WORK REQUIRED: Where the string "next" shows up in a line of the records, copy that line.

DATA LISTING:
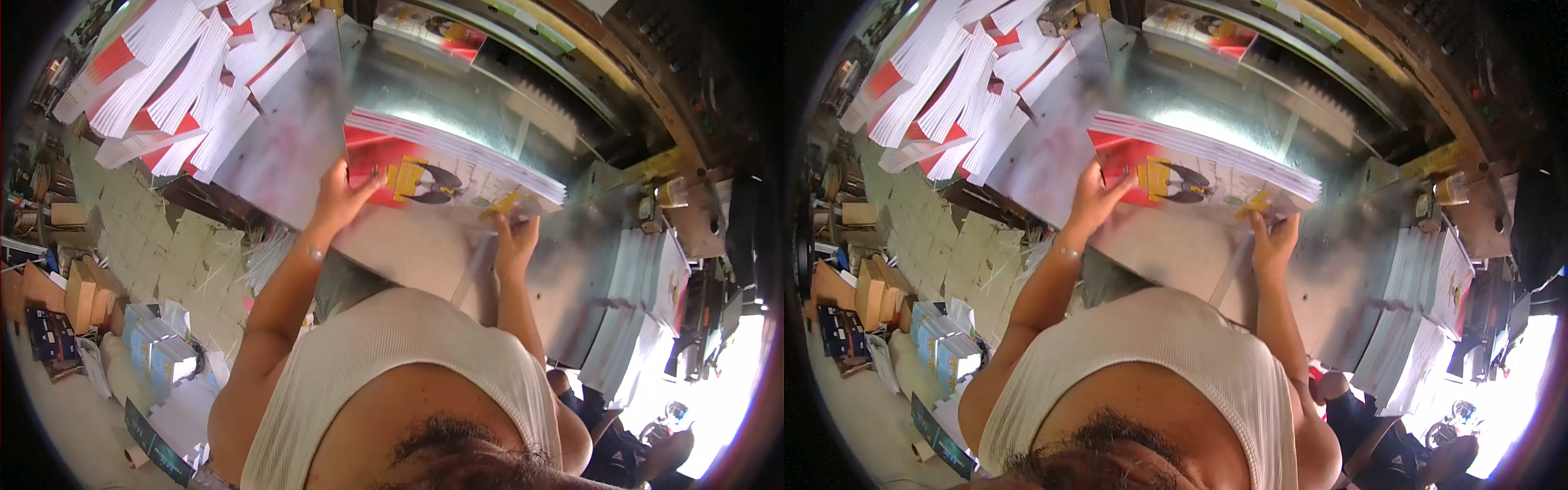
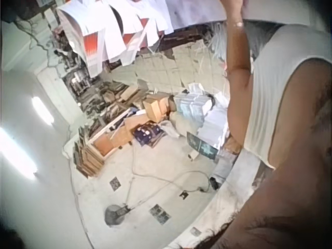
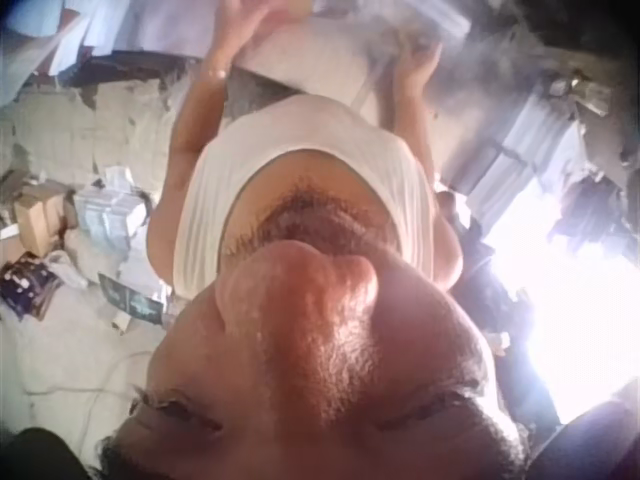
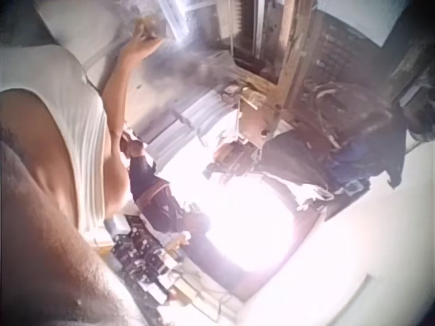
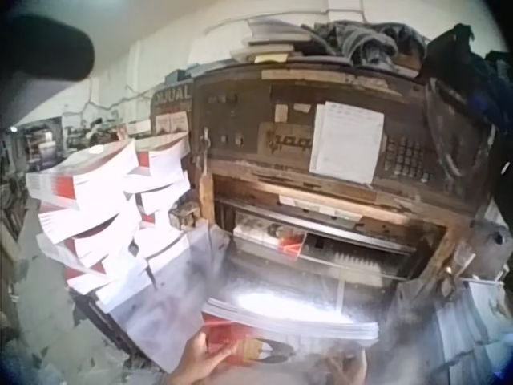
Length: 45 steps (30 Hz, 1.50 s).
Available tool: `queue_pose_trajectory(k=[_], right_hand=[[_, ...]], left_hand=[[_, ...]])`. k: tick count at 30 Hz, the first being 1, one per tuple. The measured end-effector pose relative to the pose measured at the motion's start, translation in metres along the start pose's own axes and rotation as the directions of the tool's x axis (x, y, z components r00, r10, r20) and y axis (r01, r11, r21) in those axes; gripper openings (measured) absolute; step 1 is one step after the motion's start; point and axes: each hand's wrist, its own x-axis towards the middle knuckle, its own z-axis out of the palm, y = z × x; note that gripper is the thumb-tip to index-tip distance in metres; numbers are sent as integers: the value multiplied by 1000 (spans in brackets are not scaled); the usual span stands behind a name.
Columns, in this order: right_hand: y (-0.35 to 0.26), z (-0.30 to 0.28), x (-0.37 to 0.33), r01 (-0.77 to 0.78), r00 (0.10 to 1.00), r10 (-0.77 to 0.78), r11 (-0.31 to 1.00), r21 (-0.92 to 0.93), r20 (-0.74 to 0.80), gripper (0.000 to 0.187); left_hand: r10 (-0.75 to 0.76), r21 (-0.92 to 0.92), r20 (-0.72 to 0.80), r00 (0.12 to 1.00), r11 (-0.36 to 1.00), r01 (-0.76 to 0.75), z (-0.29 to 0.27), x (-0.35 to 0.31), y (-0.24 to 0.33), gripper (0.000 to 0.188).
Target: The person clears paper scraps from a cutting machine table, aligns and stacks printed booklets by hand, loads the booklets into the machine, and operates the machine to trim the edges.
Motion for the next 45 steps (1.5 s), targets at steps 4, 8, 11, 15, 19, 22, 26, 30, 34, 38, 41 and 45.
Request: queue_pose_trajectory(k=[4, 8, 11, 15, 19, 22, 26, 30, 34, 38, 41, 45], right_hand=[[-8, 18, -12, 80, 991, -71, 995, 67, -115, 53], [12, 6, -14, 71, 991, -63, 995, 64, -122, 54], [10, -1, -11, 65, 992, -50, 990, 127, -114, 56], [-19, -31, 16, 91, 995, -83, 986, 142, -59, 67], [-111, -47, 53, 430, 900, -391, 869, -244, 192, 71], [-174, -20, 62, 478, 854, -201, 667, -572, 480, 66], [-194, 42, 74, 694, 635, -64, 485, -532, 770, 45], [-175, 67, 73, 756, 578, 58, 336, -561, 814, 35], [-178, 64, 74, 803, 510, 78, 313, -507, 857, 32], [-191, 59, 69, 806, 499, 55, 339, -486, 865, 32], [-193, 55, 65, 770, 519, 104, 374, -517, 849, 33], [-183, 56, 67, 774, 529, 81, 361, -520, 845, 34]], left_hand=[[13, -201, -40, 999, 979, -21, 10, -4, 17, 49], [25, -225, 19, 1000, 974, -20, 8, -10, 16, 51], [23, -291, -6, 1000, 956, -24, 6, -11, 2, 52], [73, -287, -21, 997, 955, -76, -1, -14, 6, 45], [57, -238, 79, 995, 971, -37, -13, -1, 7, 49], [-50, 38, 211, 976, 998, 42, -27, 5, 8, 55], [35, 313, 336, 941, 938, -147, -29, 13, 5, 56], [101, 239, 290, 952, 955, -174, -23, 11, 2, 53], [94, 194, 280, 956, 969, -152, -23, 8, 9, 52], [112, 210, 246, 963, 963, -166, -28, 5, 11, 51], [206, 339, 240, 949, 898, -281, -21, -4, 13, 50], [156, 323, 257, 954, 916, -237, -19, -2, 2, 48]])
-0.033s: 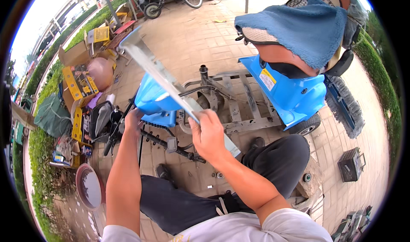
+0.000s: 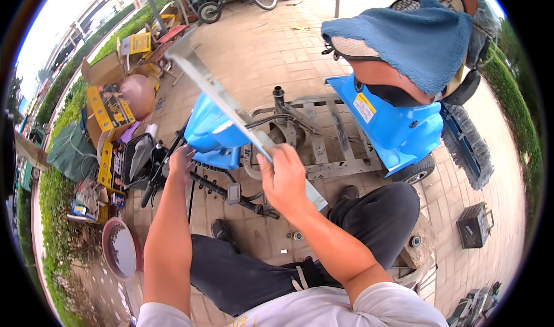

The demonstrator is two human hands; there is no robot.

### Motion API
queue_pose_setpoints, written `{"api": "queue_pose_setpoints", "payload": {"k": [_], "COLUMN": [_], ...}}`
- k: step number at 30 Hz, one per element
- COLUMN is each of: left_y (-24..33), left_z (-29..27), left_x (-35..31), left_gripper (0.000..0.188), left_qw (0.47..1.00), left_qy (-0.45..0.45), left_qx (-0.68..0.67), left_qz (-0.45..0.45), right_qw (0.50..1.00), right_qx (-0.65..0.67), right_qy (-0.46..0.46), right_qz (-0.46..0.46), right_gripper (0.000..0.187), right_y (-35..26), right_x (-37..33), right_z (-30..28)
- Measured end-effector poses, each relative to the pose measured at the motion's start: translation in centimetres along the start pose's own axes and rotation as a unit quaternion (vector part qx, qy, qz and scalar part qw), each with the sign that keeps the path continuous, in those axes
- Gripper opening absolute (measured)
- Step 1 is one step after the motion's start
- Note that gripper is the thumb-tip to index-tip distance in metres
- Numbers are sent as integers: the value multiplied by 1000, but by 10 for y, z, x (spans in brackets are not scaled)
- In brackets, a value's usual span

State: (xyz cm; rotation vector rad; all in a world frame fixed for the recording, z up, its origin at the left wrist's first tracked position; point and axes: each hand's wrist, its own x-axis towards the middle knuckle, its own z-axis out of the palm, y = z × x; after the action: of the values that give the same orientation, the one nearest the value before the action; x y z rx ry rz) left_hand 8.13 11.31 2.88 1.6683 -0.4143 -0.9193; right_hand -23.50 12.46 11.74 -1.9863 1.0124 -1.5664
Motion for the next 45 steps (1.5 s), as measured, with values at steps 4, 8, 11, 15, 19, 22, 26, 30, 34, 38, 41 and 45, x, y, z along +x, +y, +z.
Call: {"api": "queue_pose_setpoints", "payload": {"k": [4,8,11,15,19,22,26,30,34,38,41,45], "left_y": [-33,-58,-65,-122,-122,-137,-111,-91,-99,-94,-92,-85], "left_z": [-63,-110,-95,-82,-39,-51,-59,-63,-89,-77,-79,-92], "left_x": [36,42,49,83,78,77,55,41,45,31,41,63], "left_gripper": [26,21,28,32,28,29,31,29,18,32,45,41], "left_qw": [951,783,865,978,931,891,852,906,970,823,737,776], "left_qy": [114,84,-49,-61,-90,-104,-140,-153,-232,11,79,-68], "left_qx": [282,569,492,-118,-322,-419,-463,-359,-65,494,493,430], "left_qz": [61,236,83,-158,-145,-141,-200,-167,-36,281,455,455], "right_qw": [999,998,996,996,994,992,991,990,989,989,989,991], "right_qx": [-21,-34,-58,-62,-84,-88,-107,-120,-125,-127,-124,-118], "right_qy": [-7,-14,-5,-38,-70,-87,-66,-61,-67,-64,-82,-56], "right_qz": [-25,-48,-66,-54,-14,-28,-42,-32,-45,-43,-21,-3], "right_gripper": [12,15,15,16,19,20,19,19,17,16,16,16], "right_y": [-5,-4,0,-14,-12,-17,-16,-12,-7,-7,-13,-18], "right_x": [12,-4,-16,-18,-19,-24,-30,-42,-58,-48,-36,-36], "right_z": [9,12,12,19,14,20,18,11,3,5,12,26]}}
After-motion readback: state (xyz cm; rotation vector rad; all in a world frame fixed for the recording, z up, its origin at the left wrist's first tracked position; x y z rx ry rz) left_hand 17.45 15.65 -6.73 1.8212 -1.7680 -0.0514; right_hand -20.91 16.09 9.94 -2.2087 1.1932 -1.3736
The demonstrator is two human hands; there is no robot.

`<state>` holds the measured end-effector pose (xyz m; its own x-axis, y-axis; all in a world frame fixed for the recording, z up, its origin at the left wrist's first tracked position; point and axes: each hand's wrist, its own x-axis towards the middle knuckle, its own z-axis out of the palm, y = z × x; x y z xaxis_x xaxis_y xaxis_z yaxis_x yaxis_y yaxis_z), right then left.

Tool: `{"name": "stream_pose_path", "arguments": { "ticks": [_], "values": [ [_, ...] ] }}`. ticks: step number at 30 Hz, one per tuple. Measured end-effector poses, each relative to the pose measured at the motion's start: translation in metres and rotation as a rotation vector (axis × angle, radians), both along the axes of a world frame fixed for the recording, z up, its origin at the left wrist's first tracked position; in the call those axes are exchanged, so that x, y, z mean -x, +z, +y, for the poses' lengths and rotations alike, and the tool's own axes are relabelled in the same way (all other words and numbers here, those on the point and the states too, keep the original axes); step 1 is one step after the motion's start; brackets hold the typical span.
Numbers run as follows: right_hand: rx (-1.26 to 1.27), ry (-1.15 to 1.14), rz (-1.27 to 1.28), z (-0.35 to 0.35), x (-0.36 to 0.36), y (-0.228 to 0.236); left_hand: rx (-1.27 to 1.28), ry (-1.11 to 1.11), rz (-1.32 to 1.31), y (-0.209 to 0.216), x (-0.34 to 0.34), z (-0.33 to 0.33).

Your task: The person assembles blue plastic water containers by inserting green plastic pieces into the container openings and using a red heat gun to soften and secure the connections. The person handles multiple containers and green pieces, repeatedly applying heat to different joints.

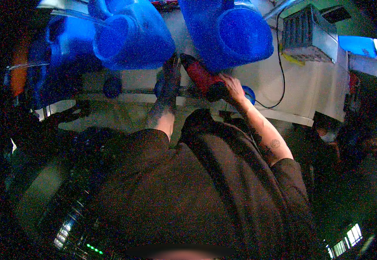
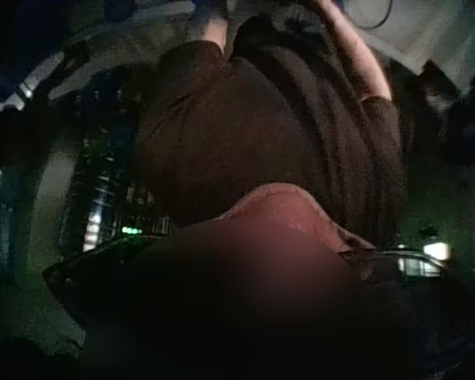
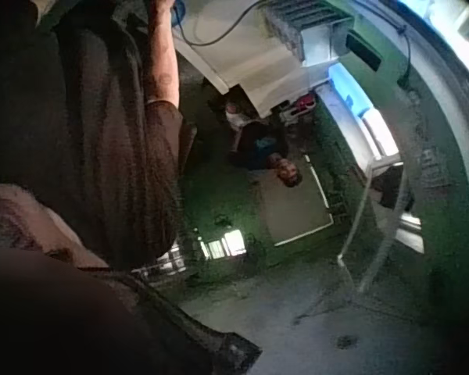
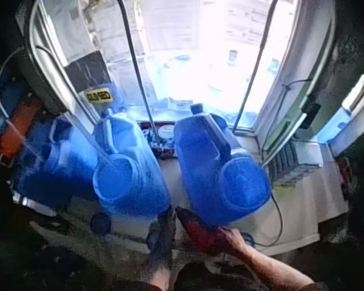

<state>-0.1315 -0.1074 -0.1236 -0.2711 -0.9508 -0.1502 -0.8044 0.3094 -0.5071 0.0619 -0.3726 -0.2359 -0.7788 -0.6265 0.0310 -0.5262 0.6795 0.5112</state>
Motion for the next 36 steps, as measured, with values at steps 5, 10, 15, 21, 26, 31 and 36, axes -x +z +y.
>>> {"name": "stream_pose_path", "arguments": {
  "ticks": [5,10,15,21,26,31,36],
  "values": [
    [0.153,0.271,0.186,-0.032,-0.019,0.017,-0.159,0.005,0.026,0.022,-0.057,0.002],
    [0.021,0.214,0.069,-0.061,-0.03,0.013,-1.025,0.597,0.667,0.048,-0.152,0.036],
    [0.187,0.14,0.162,-0.063,-0.026,-0.003,-1.117,0.782,0.855,0.061,-0.261,0.042],
    [-0.018,0.262,0.106,-0.054,-0.045,0.052,-1.12,0.585,1.296,0.068,-0.291,-0.043],
    [0.15,0.196,0.018,-0.079,-0.107,0.07,-1.198,0.718,1.404,0.051,-0.24,-0.16],
    [0.134,0.148,-0.066,-0.162,-0.173,0.059,-1.312,0.804,1.439,0.015,-0.206,-0.222],
    [0.294,-0.036,-0.357,-0.244,-0.209,0.079,-1.384,0.866,1.377,0.008,-0.203,-0.243]
  ]
}}
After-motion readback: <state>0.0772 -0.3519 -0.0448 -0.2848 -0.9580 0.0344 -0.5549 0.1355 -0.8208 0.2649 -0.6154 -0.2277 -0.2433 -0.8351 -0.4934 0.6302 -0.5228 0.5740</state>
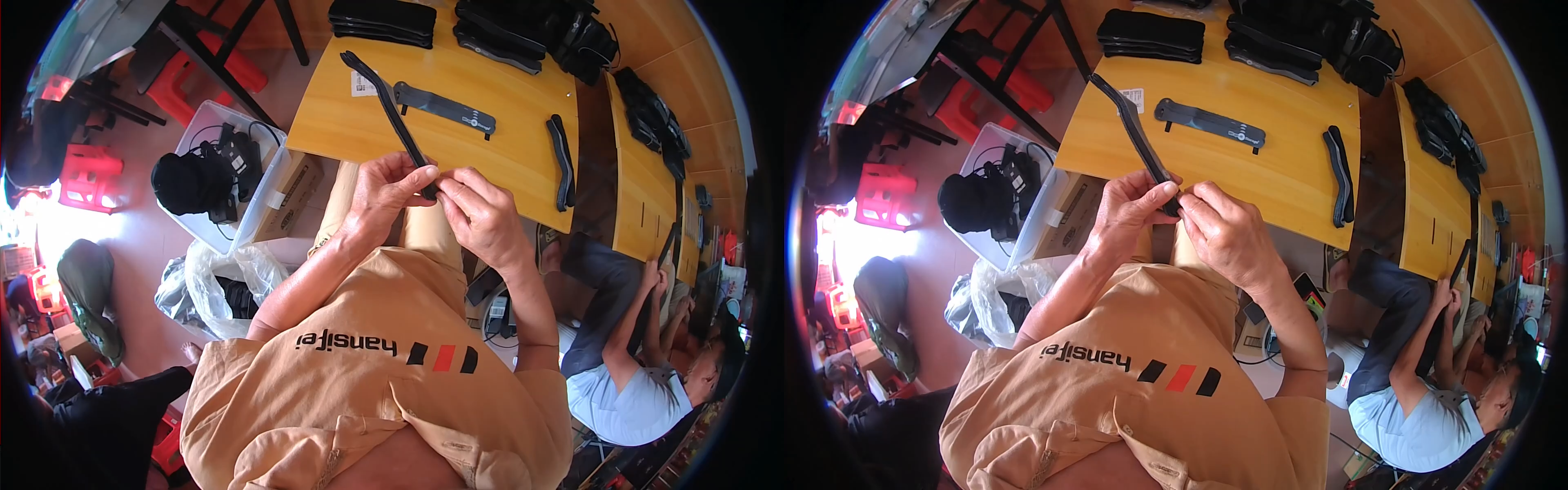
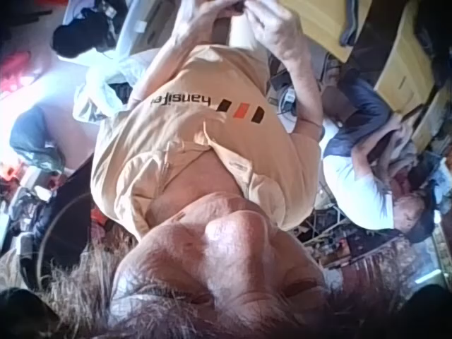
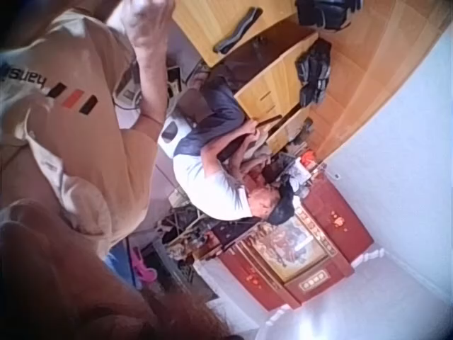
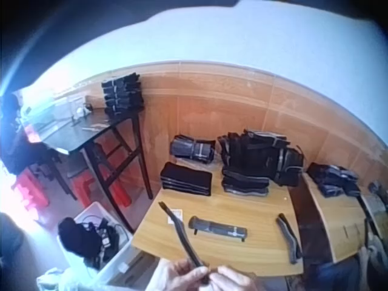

SOLUTION FOR THIS PROBLEM:
Motion for the next 45 steps (1.5 s), targets at steps 4, 8, 11, 15, 19, 22, 26, 30, 34, 38, 41 and 45.
Motion for the next 45 steps (1.5 s), as measured, with values at steps 4, 8, 11, 15, 19, 22, 26, 30, 34, 38, 41 and 45, x, y, z along +x, +y, +z.
Motion for the next 36 steps, as measured, with values at steps 5, 10, 15, 21, 26, 31 and 36, axes -x +z +y.

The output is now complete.